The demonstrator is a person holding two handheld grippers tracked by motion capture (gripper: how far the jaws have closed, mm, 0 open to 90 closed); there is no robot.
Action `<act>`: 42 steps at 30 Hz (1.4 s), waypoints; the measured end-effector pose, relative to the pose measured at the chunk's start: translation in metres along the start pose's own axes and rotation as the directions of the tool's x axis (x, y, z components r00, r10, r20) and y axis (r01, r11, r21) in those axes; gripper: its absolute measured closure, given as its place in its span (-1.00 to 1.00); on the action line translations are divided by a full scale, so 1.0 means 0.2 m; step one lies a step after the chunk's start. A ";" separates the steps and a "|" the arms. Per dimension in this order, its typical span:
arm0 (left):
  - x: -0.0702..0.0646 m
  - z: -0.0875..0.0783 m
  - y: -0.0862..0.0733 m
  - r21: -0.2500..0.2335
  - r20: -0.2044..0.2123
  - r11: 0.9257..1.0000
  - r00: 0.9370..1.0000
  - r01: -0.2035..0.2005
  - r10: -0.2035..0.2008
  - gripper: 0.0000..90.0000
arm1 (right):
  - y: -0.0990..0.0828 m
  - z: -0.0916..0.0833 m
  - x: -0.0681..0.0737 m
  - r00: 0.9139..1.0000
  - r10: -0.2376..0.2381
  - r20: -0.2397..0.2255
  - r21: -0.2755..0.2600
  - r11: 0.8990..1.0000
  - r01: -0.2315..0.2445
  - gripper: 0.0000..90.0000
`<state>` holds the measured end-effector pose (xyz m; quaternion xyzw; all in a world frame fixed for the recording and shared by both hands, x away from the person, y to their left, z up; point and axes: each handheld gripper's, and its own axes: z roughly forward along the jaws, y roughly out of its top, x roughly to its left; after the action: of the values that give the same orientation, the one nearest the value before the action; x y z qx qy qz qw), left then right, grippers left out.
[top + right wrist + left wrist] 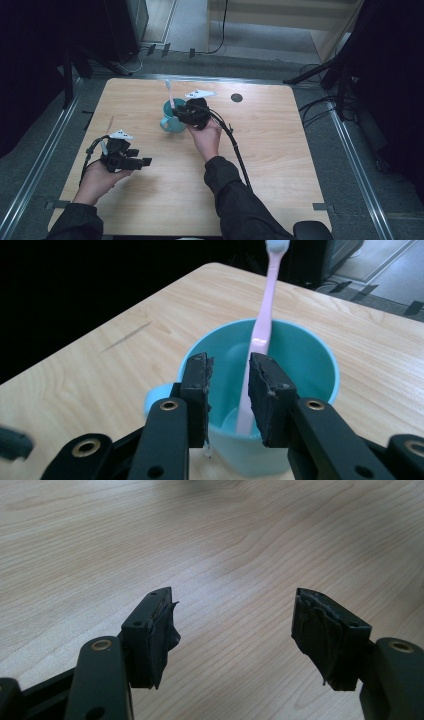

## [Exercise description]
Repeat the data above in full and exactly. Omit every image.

## [Reply]
The demonstrator is a person holding two handheld grippers tracked by motion capture (gripper: how far the jaws have closed, mm, 0 open to 90 closed); there is no robot.
Action `<act>`: 42 steps at 30 Hz (1.4 s), waypoints; the measured end-effector pose, relative to the pose measured at the chunk's start: translation in metres along the start pose's own axes and rotation as the directions of the tool's x axis (x, y, z components r00, r10, r20) and y axis (r01, r11, r21) in those axes; gripper: its absolute measured closure, given as its place in its span (-1.00 to 1.00); on the action line translations are divided by a full scale, so 1.0 means 0.2 m; step one lies a step after the chunk's start. A ";" separates the steps and a "|" the arms. Per dimension in this order, its typical span:
arm0 (left):
  - x: -0.0702..0.0646 m
  - z: -0.0875..0.0783 m
  - y: -0.0862..0.0733 m
  - r21: -0.2500..0.2335
  - r20: -0.2044..0.2123
  - r11: 0.9257..1.0000
  - r00: 0.9370..1.0000
  - r01: -0.2035..0.2005
  - r10: -0.2035..0.2008
  - gripper: 0.0000..90.0000
arm1 (right):
  - y: -0.0990..0.0828 m
  - z: -0.0916..0.0833 m
  - x: -0.0681..0.0737 m
  - r00: 0.9139..1.0000
  - r10: -0.2376..0.2381
  - r20: -0.2397..0.2255
  - r21: -0.2755..0.2600
  - r11: 0.8990..1.0000
  - r01: -0.2315..0.2445
  - gripper: 0.0000..90.0000
`<state>` holds the measured end-effector pose (xyz m; quaternion xyzw; all in a world frame fixed for the recording and shared by both hands, x away from the person, y to their left, z up; point and axes: each handheld gripper's, and its own axes: z roughly forward along the jaws, y roughly out of its top, x roughly to its left; after the action: of the values that give the same orientation, the one nearest the value before the action; x y z qx qy qz qw), left then right, grippers left out.
[top + right wrist + left wrist] 

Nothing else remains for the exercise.